The CPTSD Foundation posted a great article the other day, “The Problem Isn’t Your Motivation, It’s Your Wound” by Alison Wegner. Here is the beginning segment:
“A woman in her mid-forties walks into a therapist’s office with a broken leg. She is at her wits’ end. Sitting down in the therapist’s chair, she says, “I’m so frustrated. I’ve been trying to run a marathon for years, but I just can’t do it. There must be something wrong with me. I try to get out of bed to train, but I just don’t want to. Even when I force myself, I can’t go nearly as far as everyone else. It is like I’m somehow deficient. After practicing, I am in so much agony that I have to take pain killers. Other people can run without resorting to pain killers. I just don’t understand what is wrong with me.”
What is the first thing you would say to this person? “The problem is your broken leg.”

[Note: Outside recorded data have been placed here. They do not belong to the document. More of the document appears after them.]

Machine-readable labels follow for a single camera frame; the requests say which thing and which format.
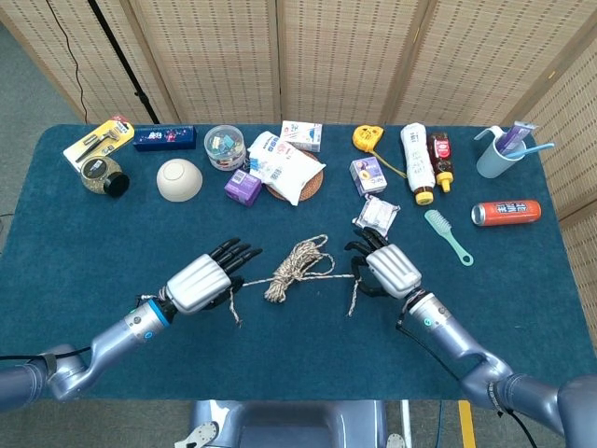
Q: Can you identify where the yellow razor blister pack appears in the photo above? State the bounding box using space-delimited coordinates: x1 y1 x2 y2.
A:
62 116 136 173

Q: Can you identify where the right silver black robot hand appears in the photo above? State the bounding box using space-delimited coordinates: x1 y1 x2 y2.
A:
343 227 423 300

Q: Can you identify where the small purple carton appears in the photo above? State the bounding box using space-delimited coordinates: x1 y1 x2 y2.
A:
224 168 263 207

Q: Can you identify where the white and blue box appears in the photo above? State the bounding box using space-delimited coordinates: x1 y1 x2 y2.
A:
280 119 323 153

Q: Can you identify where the black stand pole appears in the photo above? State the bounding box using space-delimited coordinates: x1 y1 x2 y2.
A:
87 0 161 125

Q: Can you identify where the brown woven round coaster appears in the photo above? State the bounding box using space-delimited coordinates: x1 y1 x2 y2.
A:
265 162 326 203

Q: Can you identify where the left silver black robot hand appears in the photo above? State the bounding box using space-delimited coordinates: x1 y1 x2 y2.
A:
165 237 264 316

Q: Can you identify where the white crinkled snack packet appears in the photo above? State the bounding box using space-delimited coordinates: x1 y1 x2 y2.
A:
352 194 401 238

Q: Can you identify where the yellow tape measure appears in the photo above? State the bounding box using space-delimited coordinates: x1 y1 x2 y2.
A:
352 124 408 180

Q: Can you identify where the white plastic pouch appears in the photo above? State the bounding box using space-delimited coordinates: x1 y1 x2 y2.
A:
246 131 326 206

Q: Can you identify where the white bottle yellow cap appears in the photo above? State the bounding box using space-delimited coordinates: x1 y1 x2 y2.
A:
399 121 437 205

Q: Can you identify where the blue toothbrush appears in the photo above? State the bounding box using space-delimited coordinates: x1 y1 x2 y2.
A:
506 142 556 160

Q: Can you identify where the grey robot torso base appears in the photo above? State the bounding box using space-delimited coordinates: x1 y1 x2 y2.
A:
174 399 407 448

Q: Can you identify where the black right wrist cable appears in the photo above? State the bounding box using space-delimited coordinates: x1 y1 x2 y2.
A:
396 312 537 448

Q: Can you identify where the white purple drink carton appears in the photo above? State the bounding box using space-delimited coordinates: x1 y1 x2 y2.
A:
349 157 389 197

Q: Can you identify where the thin black hanging cable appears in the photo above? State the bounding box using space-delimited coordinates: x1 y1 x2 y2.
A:
45 0 89 125

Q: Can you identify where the glass jar black lid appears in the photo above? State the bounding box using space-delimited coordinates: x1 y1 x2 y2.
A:
79 156 131 199

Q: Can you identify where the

I use this as a metaphor for those with trauma. Such individuals often try to ‘willpower’ their way past severe and debilitating wounds- wounds that are present and yet invisible.”
The article helped me to be kinder to myself and treat myself as I would treat someone with a broken leg. Eight years ago, in my early twenties, I lost somebody who was very important to me. It happened after a lifetime of interpersonal trauma, and tipped my mind and body into a permanent state of immobilisation/depression. I am now extremely limited in how much I can do. Most days I don’t get dressed. I always struggle to make a meal. I have gone a week without showering now, and often I just go back to bed as it’s all too much. One area that I particularly struggle with is maintaining relationships. I don’t tend to talk on the phone anymore and replying to messages is also difficult. I do not need people continually asking for more and guilting me into responding (e.g. implying that I am torturing your heart by not replying). I cannot handle and do not want this amount of contact. I’m sorry to disappoint.
December 8, 2021 at 1:58 am
We all need alone time. It’s understandable. You’re emotions are certainly valid but maybe people are aware of your issues. Maybe they don’t feel bad if you don’t respond. Maybe they’d like to see you feel better but don’t blame you if you don’t. Maybe you’ve been nothing but kind to people and they appreciate that. A lot of bad things can happen to someone. I don’t get the impression you are deliberately mean to anyone. If you can’t or don’t want to respond to people there is nothing wrong with that.